Он швыряет мне под нос айпад с мелькающими фото из того самого клуба, где мы отмечали заключение контракта, и после которого Я ВЕРНУЛСЯ ДОМОЙ, ЧЕРТ ВОЗЬМИ! А не делал то, о чем пестрят кадры желтой прессы, которые я и так уже раз сто просмотрел.
– Я не изменял вашей дочери, – повторяю будто в бреду, глядя невидящим взглядом в стол. – Мне нужно встретиться с ней. Мира верит мне. Она все поймет.
– Она потеряла ребенка, Дан.
Медленно поднимаю на него взгляд. Сердце внутри обрывается, гулко ухая где-то внизу, отражаясь волной боли и несправедливости по всему телу.
– Эта тварь что-то подсыпала ей в кофе, прежде чем показать фото.
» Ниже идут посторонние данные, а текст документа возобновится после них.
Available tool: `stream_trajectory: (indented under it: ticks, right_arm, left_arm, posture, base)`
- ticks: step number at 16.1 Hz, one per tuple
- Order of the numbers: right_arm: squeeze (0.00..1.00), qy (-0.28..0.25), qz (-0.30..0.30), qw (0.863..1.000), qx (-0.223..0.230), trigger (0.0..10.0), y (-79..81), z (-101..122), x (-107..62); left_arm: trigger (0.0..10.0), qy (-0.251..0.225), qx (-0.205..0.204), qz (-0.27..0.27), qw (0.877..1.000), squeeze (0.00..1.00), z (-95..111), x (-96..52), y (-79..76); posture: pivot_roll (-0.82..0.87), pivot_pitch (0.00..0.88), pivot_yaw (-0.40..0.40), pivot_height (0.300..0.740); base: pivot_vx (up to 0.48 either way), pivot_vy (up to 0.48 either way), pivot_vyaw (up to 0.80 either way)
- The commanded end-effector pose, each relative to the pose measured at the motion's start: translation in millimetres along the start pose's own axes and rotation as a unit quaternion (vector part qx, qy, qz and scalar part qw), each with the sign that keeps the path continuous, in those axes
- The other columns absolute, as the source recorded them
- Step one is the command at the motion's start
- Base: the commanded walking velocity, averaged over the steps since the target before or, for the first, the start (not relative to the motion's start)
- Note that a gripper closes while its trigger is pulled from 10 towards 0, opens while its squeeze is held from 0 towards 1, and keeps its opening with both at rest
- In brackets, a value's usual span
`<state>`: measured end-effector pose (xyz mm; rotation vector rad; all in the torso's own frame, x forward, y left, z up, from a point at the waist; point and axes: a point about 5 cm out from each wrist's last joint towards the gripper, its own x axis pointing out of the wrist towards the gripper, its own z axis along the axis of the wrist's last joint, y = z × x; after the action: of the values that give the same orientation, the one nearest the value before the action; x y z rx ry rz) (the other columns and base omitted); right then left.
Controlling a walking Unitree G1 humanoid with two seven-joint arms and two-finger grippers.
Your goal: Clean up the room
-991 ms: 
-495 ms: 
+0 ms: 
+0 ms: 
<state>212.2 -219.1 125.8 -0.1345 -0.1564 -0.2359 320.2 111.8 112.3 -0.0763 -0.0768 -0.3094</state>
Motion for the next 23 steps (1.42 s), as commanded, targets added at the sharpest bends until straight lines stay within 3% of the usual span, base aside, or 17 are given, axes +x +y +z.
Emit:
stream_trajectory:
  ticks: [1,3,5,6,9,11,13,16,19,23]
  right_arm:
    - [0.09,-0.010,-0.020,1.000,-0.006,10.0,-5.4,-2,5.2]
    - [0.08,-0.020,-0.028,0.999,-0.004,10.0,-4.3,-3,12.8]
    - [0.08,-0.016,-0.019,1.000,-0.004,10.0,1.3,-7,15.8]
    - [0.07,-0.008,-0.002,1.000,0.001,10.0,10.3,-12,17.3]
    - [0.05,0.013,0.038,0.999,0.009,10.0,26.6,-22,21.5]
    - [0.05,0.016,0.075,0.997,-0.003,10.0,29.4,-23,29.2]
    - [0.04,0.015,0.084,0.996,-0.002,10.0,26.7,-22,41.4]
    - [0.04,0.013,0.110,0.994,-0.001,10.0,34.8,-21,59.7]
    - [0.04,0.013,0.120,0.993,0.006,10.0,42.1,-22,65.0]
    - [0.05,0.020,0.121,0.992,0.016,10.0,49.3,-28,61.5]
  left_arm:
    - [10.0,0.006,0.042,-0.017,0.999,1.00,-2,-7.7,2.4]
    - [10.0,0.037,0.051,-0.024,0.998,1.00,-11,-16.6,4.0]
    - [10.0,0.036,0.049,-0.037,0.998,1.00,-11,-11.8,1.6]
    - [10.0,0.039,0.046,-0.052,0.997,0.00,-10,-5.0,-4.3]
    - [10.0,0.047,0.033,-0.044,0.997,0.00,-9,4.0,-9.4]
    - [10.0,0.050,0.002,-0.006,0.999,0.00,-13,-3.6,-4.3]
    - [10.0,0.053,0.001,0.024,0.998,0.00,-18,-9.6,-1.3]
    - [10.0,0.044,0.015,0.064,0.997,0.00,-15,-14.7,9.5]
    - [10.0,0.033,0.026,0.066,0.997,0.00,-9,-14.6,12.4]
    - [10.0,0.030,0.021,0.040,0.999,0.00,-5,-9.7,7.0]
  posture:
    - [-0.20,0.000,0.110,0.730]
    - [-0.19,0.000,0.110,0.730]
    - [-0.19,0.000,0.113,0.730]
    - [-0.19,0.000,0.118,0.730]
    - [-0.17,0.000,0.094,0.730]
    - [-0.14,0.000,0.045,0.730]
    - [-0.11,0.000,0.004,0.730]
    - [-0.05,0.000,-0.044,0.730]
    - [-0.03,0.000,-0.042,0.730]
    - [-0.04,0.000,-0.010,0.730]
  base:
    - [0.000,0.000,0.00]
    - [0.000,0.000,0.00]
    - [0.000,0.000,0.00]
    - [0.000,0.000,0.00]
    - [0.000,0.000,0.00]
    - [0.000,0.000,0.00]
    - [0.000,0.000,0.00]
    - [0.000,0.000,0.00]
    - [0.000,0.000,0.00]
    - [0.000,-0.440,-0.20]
У нее открылось кровотечение, – пульс эхом отбивает в голове, оглушая. – Пока ты мячи по полю Австрии гонял, пытаясь заслужить доверие инвесторов, Миру в больнице откачивали. Думаешь, моя дочь сможет простить тебя и твои глупые оправдания?
Мир рухнул в одно мгновение.
–Теперь уже даже не важно, изменял ты ей… или нет… Между тобой и жизнью без твоих долбанутых фанаток, она выбрала второе. Благодари Бога, что жива осталась…
Моя девочка… Маленькая…
Я виноват… Это только моя вина…– Прошу, остановись, Горский, – тихо добавляет. – Это ее выбор. Прими его достойно... Ее рейс вылетает из страны через двадцать минут. Связаться не пытайся. Сам знаешь, если она так решила, ты ничего не изменишь.
В глазах помутилось. Грудную клетку стянуло, будто раскаленными прутьями. Дышать больно.
Кое как встаю из–за стола, придерживаясь за спинку кресла.Медленными заплетающимися шагами выползаю из кабинета Громова.Придерживаясь стен, с трудом выхожу из здания.
Раздражающий слух звук уведомления на телефоне.
Читаю невидящим взглядом сообщение в чате.
Мира.
«Если мы вдруг случайно встретимся – обойди…»
Дышать все сложнее… Перед глазами плывет…
Судорожно набираю заученный номер.
– Возьми трубку, малыш… Молю тебя…
– Набранный номер не обслуживается, – звучит бездушно автоответчик.